2015 Autumn Concert

The Band put on its autumn concert on 3rd October at Holy Trinity Church, Aylesbury, to a disappointingly small audience. Unfortunately we’d manage to choose a date that coincided with the England – Australia match in the Rugby World Cup, not to mention Strictly Come Dancing on television, so perhaps the reduced audience wasn’t a reflection on the merits of the Band.

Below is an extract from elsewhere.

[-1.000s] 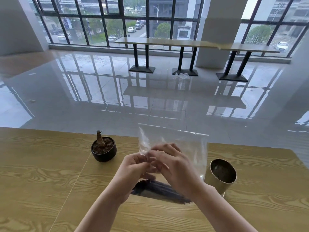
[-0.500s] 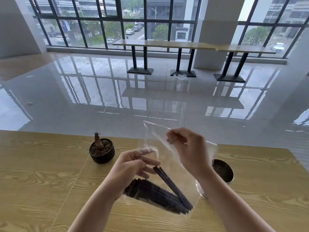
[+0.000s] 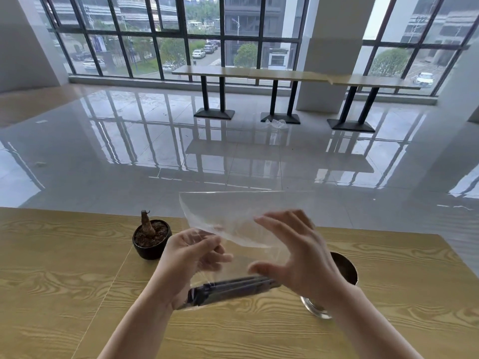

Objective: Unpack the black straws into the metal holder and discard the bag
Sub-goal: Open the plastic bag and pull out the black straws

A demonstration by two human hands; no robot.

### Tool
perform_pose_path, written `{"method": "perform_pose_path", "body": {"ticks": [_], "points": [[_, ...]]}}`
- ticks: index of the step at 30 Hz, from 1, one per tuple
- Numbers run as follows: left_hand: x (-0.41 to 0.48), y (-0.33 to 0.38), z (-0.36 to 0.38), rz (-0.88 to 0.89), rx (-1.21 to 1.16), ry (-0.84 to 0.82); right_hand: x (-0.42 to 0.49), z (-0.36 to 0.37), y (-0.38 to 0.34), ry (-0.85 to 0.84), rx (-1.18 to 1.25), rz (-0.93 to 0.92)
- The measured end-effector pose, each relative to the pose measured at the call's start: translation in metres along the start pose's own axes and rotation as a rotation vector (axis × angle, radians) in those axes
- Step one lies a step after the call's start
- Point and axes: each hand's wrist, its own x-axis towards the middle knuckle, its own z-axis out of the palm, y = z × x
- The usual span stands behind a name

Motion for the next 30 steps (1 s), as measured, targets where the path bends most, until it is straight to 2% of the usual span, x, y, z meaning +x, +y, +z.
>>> {"method": "perform_pose_path", "body": {"ticks": [2, 4, 6, 8, 10, 13, 15, 19, 21, 23, 25, 27, 30], "points": [[0.001, 0.002, 0.000, -0.015, -0.007, -0.009, -0.012, 0.010, 0.005, -0.011, -0.127, -0.014], [0.001, 0.003, 0.004, -0.024, -0.003, -0.025, -0.015, 0.016, 0.007, 0.098, -0.180, 0.002], [0.001, 0.003, 0.006, -0.026, -0.017, -0.044, -0.009, 0.014, 0.006, 0.194, -0.173, 0.008], [0.000, 0.001, 0.005, -0.015, 0.011, -0.035, 0.000, 0.005, 0.005, 0.188, -0.118, 0.020], [0.000, -0.001, 0.002, 0.033, 0.131, 0.013, 0.012, -0.011, 0.008, 0.198, 0.017, 0.149], [-0.003, -0.001, -0.002, 0.086, 0.189, 0.037, 0.035, -0.044, 0.019, 0.339, 0.275, 0.408], [-0.004, 0.001, -0.003, 0.091, 0.144, 0.027, 0.044, -0.056, 0.025, 0.311, 0.315, 0.401], [-0.001, 0.004, -0.003, 0.078, 0.088, 0.036, 0.032, -0.054, 0.023, 0.107, 0.473, 0.393], [0.000, 0.005, -0.005, 0.072, 0.066, 0.052, 0.014, -0.048, 0.023, 0.068, 0.366, 0.345], [0.002, 0.005, -0.008, 0.062, 0.062, 0.066, -0.002, -0.039, 0.025, 0.035, 0.116, 0.277], [0.004, 0.003, -0.011, 0.054, 0.086, 0.067, -0.008, -0.032, 0.027, 0.094, -0.009, 0.260], [0.008, 0.001, -0.012, 0.055, 0.105, 0.064, -0.005, -0.032, 0.028, 0.180, 0.003, 0.285], [0.012, 0.001, -0.012, 0.084, 0.167, 0.061, 0.006, -0.042, 0.036, 0.155, 0.113, 0.363]]}}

The programme was a mixture of some pieces played at the Vale Park Proms in August, and some new pieces. It opened with the music from the film Back to the Future, which was followed by the Looney Tunes Overture. In complete contrast this was followed by the Fantasia on the Alleluia Hymn by Gordon Jacob. In the Vale Park Proms we had only played the final section of El Camino Real by Alfred Reed, but this time we played the complete work. This was followed by an arrangement of the classic song Autumn Leaves by Joseph Kosma, and the first half ended with Star Wars Saga by John Williams, arranged by Johan de Meij.

The second half opened with three pieces to mark the 70th anniversary of the end of the second world war, The Dambusters by Eric Coates, the theme music from the film Schindler’s List by John Williams, arranged for clarinet solo and played by Julie-Marie James, and Boogie Woogie Bugle Boy by Don Ray and Hughie Prince, which featured the trumpet section. This was followed by a new piece, Thames Journey by Nigel Hess, which pictures in music the River Thames from its source, flowing through the English countryside and London, to the Thames Estuary. Following that, because there’s a new James Bond film coming out this month the band played a selection of James Bond theme music.

The Vale Park Proms ended with the traditional flag-waving finale, but this concert ended with a more subdued version, comprising the Henry Wood Sea Songs (without a singer for Rule Britannia) and Elgar’s Pomp and Circumstance March No. 1.

The audience may have been small, but we enjoyed playing for them, and I think they enjoyed the music. Now it’s time to start thinking about music for Christmas and New Year.